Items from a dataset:
━━━━━━

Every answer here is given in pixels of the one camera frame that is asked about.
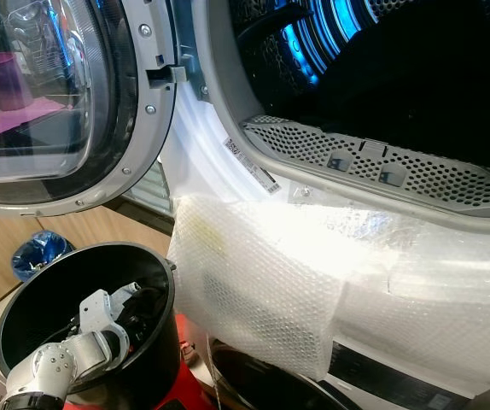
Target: pink cloth
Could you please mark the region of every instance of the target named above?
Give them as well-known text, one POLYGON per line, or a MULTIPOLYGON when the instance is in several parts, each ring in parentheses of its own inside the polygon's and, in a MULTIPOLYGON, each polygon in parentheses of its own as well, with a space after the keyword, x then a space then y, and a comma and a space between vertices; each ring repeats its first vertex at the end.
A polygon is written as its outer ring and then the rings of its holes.
POLYGON ((0 111, 0 133, 35 120, 43 115, 54 113, 65 106, 46 97, 35 98, 31 105, 15 111, 0 111))

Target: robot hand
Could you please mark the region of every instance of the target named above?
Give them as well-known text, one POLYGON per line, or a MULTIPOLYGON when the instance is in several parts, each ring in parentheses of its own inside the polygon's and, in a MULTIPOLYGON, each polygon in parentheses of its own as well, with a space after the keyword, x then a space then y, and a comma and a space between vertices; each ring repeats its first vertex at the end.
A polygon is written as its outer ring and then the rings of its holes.
POLYGON ((129 352, 129 337, 115 322, 137 284, 111 296, 98 290, 80 303, 80 333, 46 343, 8 375, 2 410, 61 410, 69 388, 119 366, 129 352))

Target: label
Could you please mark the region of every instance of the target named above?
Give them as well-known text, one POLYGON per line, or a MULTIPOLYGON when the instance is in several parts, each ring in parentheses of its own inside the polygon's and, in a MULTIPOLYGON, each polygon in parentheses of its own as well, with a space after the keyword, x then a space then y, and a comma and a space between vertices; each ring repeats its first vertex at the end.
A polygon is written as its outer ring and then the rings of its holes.
POLYGON ((266 170, 253 164, 253 162, 249 160, 239 148, 237 148, 237 145, 231 138, 225 140, 225 147, 230 150, 237 160, 241 162, 248 172, 253 175, 254 179, 256 179, 269 194, 273 194, 281 189, 281 186, 276 180, 266 170))

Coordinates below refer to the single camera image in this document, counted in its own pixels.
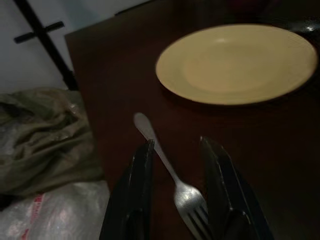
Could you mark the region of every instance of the white plastic sack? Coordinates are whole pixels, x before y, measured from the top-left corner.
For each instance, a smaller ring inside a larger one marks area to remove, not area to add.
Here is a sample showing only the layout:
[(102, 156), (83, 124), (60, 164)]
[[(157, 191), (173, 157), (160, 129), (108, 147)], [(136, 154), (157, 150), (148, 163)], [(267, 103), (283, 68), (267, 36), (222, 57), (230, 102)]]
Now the white plastic sack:
[(97, 240), (109, 195), (105, 181), (79, 182), (14, 202), (0, 212), (0, 240)]

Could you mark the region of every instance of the table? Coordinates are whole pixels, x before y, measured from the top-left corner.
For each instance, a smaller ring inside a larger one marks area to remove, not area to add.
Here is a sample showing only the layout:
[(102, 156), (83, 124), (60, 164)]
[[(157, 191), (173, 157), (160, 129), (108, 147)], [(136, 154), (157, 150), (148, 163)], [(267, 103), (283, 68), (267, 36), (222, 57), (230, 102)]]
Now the table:
[[(318, 73), (286, 96), (237, 107), (182, 99), (157, 80), (155, 63), (170, 43), (232, 21), (218, 1), (156, 0), (66, 36), (105, 178), (112, 190), (145, 142), (133, 124), (142, 112), (182, 180), (206, 195), (199, 139), (211, 137), (255, 190), (275, 239), (320, 239)], [(192, 239), (158, 157), (153, 174), (151, 239)]]

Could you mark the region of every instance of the silver fork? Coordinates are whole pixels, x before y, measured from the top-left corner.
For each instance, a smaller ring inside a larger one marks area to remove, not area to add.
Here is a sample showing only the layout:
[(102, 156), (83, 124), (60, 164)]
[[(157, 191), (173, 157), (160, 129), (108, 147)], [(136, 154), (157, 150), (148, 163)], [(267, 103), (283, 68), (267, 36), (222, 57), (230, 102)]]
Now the silver fork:
[(154, 149), (175, 182), (174, 203), (184, 223), (197, 240), (212, 240), (208, 225), (208, 207), (200, 191), (179, 179), (162, 150), (149, 119), (141, 112), (134, 114), (135, 127), (145, 137), (153, 139)]

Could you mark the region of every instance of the white wall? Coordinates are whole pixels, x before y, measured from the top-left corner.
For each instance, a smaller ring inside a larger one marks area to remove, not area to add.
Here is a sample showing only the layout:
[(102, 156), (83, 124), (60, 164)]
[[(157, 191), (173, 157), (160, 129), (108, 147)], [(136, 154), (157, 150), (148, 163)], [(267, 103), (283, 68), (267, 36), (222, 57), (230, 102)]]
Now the white wall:
[[(44, 26), (63, 21), (49, 33), (72, 69), (64, 35), (111, 18), (146, 0), (28, 0)], [(16, 44), (14, 38), (32, 32), (12, 0), (0, 0), (0, 93), (36, 87), (66, 88), (62, 76), (37, 38)]]

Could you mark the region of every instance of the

━━━━━━

**REQUIREMENT:** Only the line that contains "Now the silver" and the lines after it, through the end of the data above, are to be repeated exactly.

**EXERCISE RESULT:**
Now the silver fork:
[(154, 149), (175, 182), (174, 203), (184, 223), (197, 240), (212, 240), (208, 225), (208, 207), (200, 191), (179, 179), (162, 150), (149, 119), (141, 112), (134, 114), (135, 127), (145, 137), (153, 139)]

Could you mark the region of every instance of the white wall? Coordinates are whole pixels, x before y, measured from the top-left corner.
For each instance, a smaller ring inside a larger one marks area to remove, not area to add.
Here is a sample showing only the layout:
[(102, 156), (83, 124), (60, 164)]
[[(157, 191), (173, 157), (160, 129), (108, 147)], [(136, 154), (157, 150), (148, 163)], [(267, 103), (283, 68), (267, 36), (222, 57), (230, 102)]]
Now the white wall:
[[(44, 26), (63, 21), (49, 33), (72, 69), (64, 35), (111, 18), (146, 0), (28, 0)], [(16, 44), (14, 38), (32, 32), (12, 0), (0, 0), (0, 93), (36, 87), (66, 88), (62, 76), (37, 38)]]

Could you mark the region of every instance of the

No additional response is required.